Chez les hommes, les mensonges collectifs sont un moyen familier pour sauver la face. Colin Turnbull a décrit un magnifique exemple chez les pygmées Bambutti du Congo. Chez ces hommes de la forêt, ce sont toujours les femmes qui construisent les huttes, ce qui leur permet de montrer leurs désaccords au cours de disputes conjugales en démolissant une partie de la maison. Habituellement, le mari laisse tomber lorsqu'une dispute atteint ce niveau. Une fois, cependant, un homme particulièrement obstiné n'a pas arrêté sa femme et a même fait remarquer à tout le campement qu'elle allait avoir terriblement froid cette nuit-là. Pour éviter la honte, la femme devait continuer sa destruction. Lentement elle a commencé à retirer les bâtons qui formaient la charpente de la hutte. Elle était en larmes parce que, selon l'anthropologue, l'étape suivante devait l'amener à rassembler ses affaires et à retourner chez ses parents. L'homme avait l'air aussi malheureux. Il est clair que la situation commençait à leur échapper, et pour tout aggraver, le campement tout entier était sorti pour regarder. Soudain, le visage de l'homme s'est éclairé et il a dit à la femme qu'elle pouvait laisser les bâtons : seules les feuilles étaient sales. Elle l'a regardé d'un air intrigué, puis elle a compris. Ensemble, ils ont porté les feuilles jusqu'à la rivière et les ont lavées. Tous deux étaient de bien meilleure humeur lorsque la femme a remis les feuilles sur la hutte, et l'homme est parti chasser pour déjeuner. Selon Turnbull, bien que personne n'ait cru au mensonge que la femme ait retiré les feuilles parce qu'elles étaient sales, tout le monde avait joué le jeu. « Pendant plusieurs jours les femmes ont parlé poliment des insectes qui se trouvaient dans les feuilles de leurs huttes, et ont amené quelques feuilles à la rivière pour les laver, comme s'il s'agissait d'un précédé parfaitement normal. Je ne l'ai jamais vu faire avant ni depuis. »
Les politiciens se présentent comme des serviteurs de l’État qui sont là pour relancer l'économie et améliorer le système éducatif.
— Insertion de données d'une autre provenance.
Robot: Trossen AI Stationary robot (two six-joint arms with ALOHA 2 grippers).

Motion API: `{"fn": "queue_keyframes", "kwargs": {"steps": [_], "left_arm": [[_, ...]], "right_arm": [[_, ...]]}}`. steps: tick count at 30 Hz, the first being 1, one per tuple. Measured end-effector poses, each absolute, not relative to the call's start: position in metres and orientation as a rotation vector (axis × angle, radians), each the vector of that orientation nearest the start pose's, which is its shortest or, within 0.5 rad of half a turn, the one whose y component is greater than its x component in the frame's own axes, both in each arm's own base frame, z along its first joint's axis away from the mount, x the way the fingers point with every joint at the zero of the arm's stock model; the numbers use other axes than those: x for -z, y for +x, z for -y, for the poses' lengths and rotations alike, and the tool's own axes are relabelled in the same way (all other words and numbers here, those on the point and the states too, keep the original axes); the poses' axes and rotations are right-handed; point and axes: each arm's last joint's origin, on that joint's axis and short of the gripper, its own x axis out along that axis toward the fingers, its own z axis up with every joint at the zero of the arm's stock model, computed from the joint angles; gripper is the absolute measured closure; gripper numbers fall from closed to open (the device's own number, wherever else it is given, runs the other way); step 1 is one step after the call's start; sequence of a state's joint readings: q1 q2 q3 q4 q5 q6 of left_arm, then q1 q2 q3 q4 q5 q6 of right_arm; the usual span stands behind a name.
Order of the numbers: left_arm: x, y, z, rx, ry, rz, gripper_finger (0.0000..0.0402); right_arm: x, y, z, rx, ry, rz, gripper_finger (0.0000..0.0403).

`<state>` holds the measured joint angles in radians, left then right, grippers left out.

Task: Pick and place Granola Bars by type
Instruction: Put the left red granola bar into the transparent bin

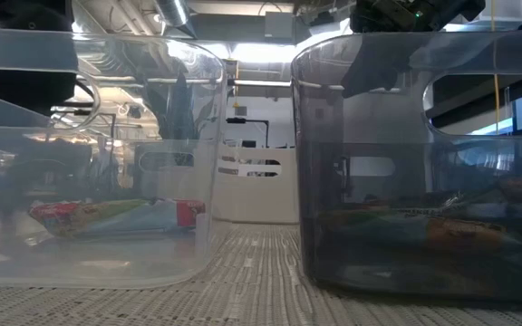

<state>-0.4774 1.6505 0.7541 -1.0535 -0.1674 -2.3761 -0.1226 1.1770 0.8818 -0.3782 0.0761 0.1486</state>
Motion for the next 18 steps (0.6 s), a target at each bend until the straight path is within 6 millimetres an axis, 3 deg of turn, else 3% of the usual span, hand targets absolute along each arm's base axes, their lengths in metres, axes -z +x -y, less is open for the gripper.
{"fn": "queue_keyframes", "kwargs": {"steps": [6,18], "left_arm": [[-0.1225,0.1877,0.0903,-1.719,-1.083,-0.828,0.0136],[-0.1224,0.1908,0.0900,-1.465,-0.828,-1.041,0.0136]], "right_arm": [[-0.2731,0.2440,0.0322,0.242,0.162,-0.659,0.0208],[-0.2732,0.2440,0.0322,0.243,0.167,-0.658,0.0208]]}}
Mais, qui croit que c'est pour notre bien qu'ils acceptent de participer au jeu de dénigrement caractéristique de nos démocraties ? Voilà pourquoi je trouve réjouissant de travailler avec des chimpanzés : ce sont eux, les politiciens honnêtes dont on rêverait. On a beau les regarder se bousculer pour grimper, inutile d'aller chercher des motivations cachées ou de fausses promesses. Ce qu'ils veulent est là, sous nos yeux.